EXERCISE DETAILS:
In the entries below, which lines run from the one containing "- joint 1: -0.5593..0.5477" to the one containing "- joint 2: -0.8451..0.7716"? Copy exactly those lines, ends included, and no others.

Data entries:
- Opening Delimiter -
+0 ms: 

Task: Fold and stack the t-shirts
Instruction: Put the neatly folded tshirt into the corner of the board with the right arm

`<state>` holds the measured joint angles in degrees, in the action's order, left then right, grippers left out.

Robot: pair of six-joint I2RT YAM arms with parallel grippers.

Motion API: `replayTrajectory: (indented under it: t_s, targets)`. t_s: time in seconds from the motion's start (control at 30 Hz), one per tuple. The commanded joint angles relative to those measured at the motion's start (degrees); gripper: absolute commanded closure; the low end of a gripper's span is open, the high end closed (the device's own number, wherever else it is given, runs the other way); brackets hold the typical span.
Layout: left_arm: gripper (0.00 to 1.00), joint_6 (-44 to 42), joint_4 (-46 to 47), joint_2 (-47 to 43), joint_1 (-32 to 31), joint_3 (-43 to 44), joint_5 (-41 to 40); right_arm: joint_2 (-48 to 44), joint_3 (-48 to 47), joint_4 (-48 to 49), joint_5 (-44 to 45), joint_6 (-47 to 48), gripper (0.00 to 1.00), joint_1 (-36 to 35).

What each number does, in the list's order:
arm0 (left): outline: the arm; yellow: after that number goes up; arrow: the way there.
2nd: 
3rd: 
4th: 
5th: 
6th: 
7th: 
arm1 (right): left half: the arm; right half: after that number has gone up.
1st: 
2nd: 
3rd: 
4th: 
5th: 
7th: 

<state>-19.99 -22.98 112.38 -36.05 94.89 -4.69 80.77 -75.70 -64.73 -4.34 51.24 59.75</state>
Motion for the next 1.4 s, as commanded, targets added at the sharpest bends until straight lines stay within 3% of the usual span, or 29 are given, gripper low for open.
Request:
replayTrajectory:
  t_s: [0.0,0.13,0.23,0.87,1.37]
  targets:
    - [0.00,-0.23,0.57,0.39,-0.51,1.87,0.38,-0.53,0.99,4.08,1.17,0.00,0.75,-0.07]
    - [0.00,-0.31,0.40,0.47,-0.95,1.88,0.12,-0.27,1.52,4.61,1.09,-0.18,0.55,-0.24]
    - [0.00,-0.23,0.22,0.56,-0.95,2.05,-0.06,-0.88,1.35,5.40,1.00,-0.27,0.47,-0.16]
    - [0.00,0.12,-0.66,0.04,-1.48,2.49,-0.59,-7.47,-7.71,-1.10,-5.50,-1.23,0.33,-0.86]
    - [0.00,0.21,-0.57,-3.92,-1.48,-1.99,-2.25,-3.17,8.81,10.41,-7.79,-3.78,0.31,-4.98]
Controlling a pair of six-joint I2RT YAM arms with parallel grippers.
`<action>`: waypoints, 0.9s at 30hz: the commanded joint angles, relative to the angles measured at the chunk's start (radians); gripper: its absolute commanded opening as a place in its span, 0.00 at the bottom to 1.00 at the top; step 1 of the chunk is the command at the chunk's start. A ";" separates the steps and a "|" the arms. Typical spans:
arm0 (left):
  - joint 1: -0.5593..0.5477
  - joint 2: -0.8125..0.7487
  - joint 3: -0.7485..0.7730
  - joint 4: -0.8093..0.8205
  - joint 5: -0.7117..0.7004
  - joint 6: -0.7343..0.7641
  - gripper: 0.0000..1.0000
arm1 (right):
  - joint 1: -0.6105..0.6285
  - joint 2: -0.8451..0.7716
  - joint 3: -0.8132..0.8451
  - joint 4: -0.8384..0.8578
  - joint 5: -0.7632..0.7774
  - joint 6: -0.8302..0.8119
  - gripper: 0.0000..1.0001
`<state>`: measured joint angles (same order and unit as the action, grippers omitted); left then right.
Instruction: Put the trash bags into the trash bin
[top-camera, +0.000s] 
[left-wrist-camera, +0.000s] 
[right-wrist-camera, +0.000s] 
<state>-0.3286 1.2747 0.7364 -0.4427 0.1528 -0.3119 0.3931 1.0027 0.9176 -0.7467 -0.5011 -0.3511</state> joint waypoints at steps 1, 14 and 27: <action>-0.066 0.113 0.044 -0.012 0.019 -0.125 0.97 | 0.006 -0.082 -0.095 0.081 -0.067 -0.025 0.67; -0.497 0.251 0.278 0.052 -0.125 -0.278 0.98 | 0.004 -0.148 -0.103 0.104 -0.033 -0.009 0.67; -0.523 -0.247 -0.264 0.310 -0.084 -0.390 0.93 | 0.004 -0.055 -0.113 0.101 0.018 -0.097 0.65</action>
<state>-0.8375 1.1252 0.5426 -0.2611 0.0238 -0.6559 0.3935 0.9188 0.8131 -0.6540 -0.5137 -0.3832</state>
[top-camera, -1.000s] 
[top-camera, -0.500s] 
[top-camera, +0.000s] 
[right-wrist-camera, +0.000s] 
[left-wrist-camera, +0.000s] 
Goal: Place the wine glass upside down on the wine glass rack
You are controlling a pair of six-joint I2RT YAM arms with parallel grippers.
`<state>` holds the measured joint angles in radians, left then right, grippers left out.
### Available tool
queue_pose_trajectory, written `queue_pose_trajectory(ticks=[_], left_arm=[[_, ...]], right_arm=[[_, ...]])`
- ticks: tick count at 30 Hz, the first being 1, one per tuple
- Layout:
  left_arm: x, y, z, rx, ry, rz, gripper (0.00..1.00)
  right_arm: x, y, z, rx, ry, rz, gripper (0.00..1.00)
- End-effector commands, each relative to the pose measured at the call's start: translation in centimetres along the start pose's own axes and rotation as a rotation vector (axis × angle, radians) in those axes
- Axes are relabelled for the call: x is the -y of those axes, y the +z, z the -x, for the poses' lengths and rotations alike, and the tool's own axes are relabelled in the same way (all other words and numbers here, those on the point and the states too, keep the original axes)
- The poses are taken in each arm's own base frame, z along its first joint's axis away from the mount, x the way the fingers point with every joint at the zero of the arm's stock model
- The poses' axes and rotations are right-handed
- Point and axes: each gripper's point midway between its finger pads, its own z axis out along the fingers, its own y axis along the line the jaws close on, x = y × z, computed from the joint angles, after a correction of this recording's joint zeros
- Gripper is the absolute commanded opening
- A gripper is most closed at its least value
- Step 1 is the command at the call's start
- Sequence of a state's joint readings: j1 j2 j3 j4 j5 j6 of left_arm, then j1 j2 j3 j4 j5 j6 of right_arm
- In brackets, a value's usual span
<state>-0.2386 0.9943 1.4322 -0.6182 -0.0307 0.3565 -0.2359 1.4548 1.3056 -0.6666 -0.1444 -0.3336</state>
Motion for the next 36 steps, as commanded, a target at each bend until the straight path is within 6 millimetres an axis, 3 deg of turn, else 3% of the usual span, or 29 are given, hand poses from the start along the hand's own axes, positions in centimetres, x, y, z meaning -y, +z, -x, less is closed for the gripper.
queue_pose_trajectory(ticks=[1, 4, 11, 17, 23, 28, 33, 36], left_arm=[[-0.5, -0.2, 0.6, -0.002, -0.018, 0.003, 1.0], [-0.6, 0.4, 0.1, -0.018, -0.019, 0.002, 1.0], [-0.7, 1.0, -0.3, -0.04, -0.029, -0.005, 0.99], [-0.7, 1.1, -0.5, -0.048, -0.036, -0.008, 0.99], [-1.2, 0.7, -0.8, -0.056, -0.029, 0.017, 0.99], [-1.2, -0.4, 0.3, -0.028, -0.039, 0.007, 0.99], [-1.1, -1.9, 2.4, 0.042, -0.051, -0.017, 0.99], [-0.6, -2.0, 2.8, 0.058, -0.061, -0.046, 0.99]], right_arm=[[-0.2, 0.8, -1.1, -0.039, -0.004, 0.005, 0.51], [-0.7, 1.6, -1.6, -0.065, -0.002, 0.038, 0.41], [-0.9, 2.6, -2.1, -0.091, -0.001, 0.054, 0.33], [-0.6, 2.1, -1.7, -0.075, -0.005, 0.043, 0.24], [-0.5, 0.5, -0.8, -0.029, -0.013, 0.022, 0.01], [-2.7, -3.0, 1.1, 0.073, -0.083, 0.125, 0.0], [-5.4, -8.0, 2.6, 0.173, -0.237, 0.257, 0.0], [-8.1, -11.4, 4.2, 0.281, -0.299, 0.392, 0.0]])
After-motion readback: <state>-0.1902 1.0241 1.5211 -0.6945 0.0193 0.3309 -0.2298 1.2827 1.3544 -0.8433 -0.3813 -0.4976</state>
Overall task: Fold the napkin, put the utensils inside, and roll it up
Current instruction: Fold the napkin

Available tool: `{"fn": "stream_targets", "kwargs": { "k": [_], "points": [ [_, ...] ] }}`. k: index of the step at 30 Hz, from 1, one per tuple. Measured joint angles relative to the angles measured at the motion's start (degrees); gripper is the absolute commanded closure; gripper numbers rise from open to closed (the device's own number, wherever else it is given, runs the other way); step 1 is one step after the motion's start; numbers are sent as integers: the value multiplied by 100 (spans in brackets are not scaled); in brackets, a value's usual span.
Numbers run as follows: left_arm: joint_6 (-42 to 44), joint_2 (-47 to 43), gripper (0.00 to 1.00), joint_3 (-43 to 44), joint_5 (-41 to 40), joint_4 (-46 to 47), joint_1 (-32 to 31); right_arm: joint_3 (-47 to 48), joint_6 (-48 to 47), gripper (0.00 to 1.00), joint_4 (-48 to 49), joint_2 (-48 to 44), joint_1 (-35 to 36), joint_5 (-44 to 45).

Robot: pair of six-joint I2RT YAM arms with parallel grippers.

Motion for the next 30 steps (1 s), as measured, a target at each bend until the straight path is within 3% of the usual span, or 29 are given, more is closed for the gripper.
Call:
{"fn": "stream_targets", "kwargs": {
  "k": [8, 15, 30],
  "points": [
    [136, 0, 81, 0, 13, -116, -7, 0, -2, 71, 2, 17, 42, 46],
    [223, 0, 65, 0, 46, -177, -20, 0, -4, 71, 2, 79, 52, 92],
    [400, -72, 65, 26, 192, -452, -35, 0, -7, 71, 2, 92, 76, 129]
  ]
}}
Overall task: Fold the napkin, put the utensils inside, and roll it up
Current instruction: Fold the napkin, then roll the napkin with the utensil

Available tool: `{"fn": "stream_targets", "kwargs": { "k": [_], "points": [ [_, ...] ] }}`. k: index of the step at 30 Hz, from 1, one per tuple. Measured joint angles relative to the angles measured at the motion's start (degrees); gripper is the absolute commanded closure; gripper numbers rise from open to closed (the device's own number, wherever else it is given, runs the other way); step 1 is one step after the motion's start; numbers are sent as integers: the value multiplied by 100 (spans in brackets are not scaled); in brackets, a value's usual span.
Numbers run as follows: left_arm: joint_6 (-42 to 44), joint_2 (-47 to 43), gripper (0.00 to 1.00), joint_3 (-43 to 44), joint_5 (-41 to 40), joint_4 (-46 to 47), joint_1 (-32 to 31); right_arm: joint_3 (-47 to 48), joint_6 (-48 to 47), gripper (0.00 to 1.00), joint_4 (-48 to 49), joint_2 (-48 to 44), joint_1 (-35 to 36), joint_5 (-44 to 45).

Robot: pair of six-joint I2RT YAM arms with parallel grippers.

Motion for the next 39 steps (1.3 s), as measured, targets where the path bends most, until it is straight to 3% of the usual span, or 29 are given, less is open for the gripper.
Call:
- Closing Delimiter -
SOLUTION TO THIS TASK:
  - joint 1: -0.5593..0.5477
  - joint 2: -0.8125..0.7487
  - joint 3: -0.7485..0.7730
  - joint 4: -0.8093..0.8205
  - joint 5: -0.7117..0.7004
  - joint 6: -0.7343..0.7641
  - gripper: 0.0000..1.0000
arm1 (right):
  - joint 1: -0.6105..0.6285
  - joint 2: -0.8451..0.7716

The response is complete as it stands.